Just one (two, actually) thing(s) I’d like to share. In the middle of the airport/flight muddle, as I was riding some escalator or moving walkway, and checked my phone for a flight update, there was an email from Funicular Magazine with an acceptance for my poem, Word for Word. Then, yesterday, after our morning write, I received an acceptance from Waterwheel Review for a flash piece, Mostly Sorry.
Acceptances make me cry.
How about you?
What surprising thing makes you cry?
Congratulations on the acceptances, including but not only for those two magazines. When I was little I had posters of horses on my walls and one on particular struck me as so beautiful - it was of a chestnut horse galloping through a field - that it often moved me to tears. So, I'd say the little big things in addition to frustrations and lingering grief at the loss of loved ones.

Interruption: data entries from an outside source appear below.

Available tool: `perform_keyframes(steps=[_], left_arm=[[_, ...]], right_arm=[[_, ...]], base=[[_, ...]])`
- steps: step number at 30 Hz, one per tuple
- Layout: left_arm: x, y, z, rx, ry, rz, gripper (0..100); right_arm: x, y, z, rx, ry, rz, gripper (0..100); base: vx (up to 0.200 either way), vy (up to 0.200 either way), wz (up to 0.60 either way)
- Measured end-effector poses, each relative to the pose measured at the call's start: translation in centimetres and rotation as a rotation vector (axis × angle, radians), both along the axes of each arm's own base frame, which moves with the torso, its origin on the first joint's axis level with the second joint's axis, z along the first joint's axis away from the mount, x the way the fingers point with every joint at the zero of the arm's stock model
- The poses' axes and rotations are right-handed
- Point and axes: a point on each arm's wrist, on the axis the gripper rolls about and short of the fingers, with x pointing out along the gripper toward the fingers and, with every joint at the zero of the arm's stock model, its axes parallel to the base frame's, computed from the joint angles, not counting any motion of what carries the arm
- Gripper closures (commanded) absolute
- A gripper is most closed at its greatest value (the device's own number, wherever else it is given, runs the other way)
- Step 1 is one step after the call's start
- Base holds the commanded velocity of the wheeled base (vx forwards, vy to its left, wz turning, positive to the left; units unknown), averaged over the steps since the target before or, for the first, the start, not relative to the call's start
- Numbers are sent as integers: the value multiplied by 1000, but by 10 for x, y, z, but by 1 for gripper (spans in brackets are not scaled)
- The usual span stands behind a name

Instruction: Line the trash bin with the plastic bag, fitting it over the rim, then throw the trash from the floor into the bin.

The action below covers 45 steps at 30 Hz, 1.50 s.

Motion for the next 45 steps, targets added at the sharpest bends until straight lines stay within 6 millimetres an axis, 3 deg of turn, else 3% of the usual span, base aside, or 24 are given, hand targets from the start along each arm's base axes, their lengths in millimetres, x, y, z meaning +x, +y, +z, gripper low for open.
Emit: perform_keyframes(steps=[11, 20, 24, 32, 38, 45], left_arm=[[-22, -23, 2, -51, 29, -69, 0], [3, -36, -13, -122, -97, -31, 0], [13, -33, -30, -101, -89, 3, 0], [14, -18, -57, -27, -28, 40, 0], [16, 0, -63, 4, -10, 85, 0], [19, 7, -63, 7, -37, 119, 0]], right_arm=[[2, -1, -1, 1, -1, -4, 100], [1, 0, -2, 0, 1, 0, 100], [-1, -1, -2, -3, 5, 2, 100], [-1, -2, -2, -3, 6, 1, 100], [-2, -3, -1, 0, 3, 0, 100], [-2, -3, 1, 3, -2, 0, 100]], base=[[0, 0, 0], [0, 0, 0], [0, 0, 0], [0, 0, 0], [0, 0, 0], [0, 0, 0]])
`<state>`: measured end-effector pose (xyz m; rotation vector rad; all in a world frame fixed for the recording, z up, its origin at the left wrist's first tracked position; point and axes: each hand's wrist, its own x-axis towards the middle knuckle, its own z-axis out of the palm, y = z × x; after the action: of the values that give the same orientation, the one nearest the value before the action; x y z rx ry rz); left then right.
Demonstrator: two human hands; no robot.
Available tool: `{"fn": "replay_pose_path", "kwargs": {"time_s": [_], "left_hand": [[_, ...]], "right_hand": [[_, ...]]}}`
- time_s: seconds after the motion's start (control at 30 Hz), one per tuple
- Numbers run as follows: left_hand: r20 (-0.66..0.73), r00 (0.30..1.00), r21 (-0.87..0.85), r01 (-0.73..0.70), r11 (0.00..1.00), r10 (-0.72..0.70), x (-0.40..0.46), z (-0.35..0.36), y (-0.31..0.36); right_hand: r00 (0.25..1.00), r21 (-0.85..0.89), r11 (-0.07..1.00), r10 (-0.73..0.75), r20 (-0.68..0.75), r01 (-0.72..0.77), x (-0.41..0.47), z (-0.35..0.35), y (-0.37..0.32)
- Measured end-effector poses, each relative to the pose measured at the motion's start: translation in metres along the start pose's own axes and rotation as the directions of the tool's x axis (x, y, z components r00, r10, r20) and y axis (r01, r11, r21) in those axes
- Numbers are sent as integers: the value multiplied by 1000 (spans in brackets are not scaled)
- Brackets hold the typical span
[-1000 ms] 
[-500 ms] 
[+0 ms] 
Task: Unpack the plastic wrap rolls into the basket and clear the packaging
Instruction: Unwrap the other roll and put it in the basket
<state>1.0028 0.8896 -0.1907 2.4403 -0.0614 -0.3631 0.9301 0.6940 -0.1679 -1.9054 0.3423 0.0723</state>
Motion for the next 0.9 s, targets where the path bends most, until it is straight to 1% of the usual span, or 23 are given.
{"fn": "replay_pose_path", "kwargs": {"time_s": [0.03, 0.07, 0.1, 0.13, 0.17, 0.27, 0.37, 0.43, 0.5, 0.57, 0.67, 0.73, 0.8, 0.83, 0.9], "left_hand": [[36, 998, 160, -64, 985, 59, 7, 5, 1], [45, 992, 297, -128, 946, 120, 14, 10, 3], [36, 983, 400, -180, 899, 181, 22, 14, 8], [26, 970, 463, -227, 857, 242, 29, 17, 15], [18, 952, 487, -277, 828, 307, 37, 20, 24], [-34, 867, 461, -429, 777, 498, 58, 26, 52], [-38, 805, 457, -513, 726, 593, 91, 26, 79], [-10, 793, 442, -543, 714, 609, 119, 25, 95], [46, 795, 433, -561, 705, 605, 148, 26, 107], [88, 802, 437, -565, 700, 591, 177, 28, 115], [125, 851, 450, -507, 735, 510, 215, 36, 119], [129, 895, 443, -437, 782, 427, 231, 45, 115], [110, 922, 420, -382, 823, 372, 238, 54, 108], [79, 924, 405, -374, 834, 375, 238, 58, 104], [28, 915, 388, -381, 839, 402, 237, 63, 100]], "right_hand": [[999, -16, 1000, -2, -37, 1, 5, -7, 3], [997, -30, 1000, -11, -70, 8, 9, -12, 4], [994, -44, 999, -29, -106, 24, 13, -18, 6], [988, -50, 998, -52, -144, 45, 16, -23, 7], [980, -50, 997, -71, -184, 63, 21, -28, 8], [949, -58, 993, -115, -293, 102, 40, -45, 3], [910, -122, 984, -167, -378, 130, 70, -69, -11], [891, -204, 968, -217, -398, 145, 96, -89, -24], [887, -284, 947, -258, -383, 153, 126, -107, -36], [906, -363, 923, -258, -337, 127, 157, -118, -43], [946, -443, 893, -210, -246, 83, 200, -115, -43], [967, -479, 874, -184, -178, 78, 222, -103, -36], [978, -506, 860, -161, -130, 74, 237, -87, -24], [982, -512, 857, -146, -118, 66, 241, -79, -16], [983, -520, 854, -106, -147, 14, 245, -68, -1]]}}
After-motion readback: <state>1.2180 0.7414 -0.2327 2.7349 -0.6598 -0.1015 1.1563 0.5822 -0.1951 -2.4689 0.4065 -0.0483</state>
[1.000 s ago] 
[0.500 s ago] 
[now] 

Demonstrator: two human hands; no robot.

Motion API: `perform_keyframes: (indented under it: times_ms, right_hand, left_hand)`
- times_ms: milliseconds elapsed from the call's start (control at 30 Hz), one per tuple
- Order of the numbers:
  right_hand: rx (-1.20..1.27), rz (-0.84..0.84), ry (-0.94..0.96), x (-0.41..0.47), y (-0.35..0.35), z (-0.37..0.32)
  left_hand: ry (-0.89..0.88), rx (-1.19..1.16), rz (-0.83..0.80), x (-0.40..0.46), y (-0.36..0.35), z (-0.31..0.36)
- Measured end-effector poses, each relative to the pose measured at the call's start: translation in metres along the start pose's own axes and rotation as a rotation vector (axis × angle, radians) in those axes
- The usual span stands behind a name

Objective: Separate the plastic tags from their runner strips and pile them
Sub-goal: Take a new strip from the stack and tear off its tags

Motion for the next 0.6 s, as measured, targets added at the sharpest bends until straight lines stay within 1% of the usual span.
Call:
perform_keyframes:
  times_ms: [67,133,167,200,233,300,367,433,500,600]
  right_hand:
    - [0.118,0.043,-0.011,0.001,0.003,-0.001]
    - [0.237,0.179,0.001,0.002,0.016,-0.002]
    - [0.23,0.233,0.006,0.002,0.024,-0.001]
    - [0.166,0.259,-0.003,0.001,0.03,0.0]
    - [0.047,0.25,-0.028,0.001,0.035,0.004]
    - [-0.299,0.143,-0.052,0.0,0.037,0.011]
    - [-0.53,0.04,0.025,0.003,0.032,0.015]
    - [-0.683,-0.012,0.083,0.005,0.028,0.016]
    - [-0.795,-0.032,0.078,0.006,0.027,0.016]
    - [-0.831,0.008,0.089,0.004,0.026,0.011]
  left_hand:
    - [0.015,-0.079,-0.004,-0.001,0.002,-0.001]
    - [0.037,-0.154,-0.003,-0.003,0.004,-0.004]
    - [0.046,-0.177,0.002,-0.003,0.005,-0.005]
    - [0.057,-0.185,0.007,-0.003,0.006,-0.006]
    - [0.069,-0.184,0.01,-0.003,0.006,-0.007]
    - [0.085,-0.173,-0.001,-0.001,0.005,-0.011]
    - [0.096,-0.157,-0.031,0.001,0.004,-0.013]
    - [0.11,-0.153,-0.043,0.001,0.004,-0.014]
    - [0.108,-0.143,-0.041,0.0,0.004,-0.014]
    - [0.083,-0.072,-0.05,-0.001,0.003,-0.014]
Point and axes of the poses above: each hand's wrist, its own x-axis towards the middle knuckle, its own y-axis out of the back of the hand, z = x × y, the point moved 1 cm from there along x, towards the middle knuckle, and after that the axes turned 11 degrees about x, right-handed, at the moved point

Congratulations on the acceptance letters. Also, love that- acceptance makes me cry- where you start with the acceptance of friends and then end with the acceptance letters. Love the focus on silence and acceptance of self. I am pondering this- this week. Here’s a conversation on silence, I know ironic, https://podcasts.apple.com/us/podcast/the-one-you-feed/id792555885?i=1000599072615, that blew my mind.
I woke up this morning thinking about writing retreats. I’m taking myself to the lake this morning for my new monthly writing retreat alone and I can’t wait. I want to do a writing retreat with others this summer and am particularly interested in one that focuses on quiet and listening and writing as a path to better living. If anyone has ideas, please share. Thank you for sharing these beautiful joys of your trip.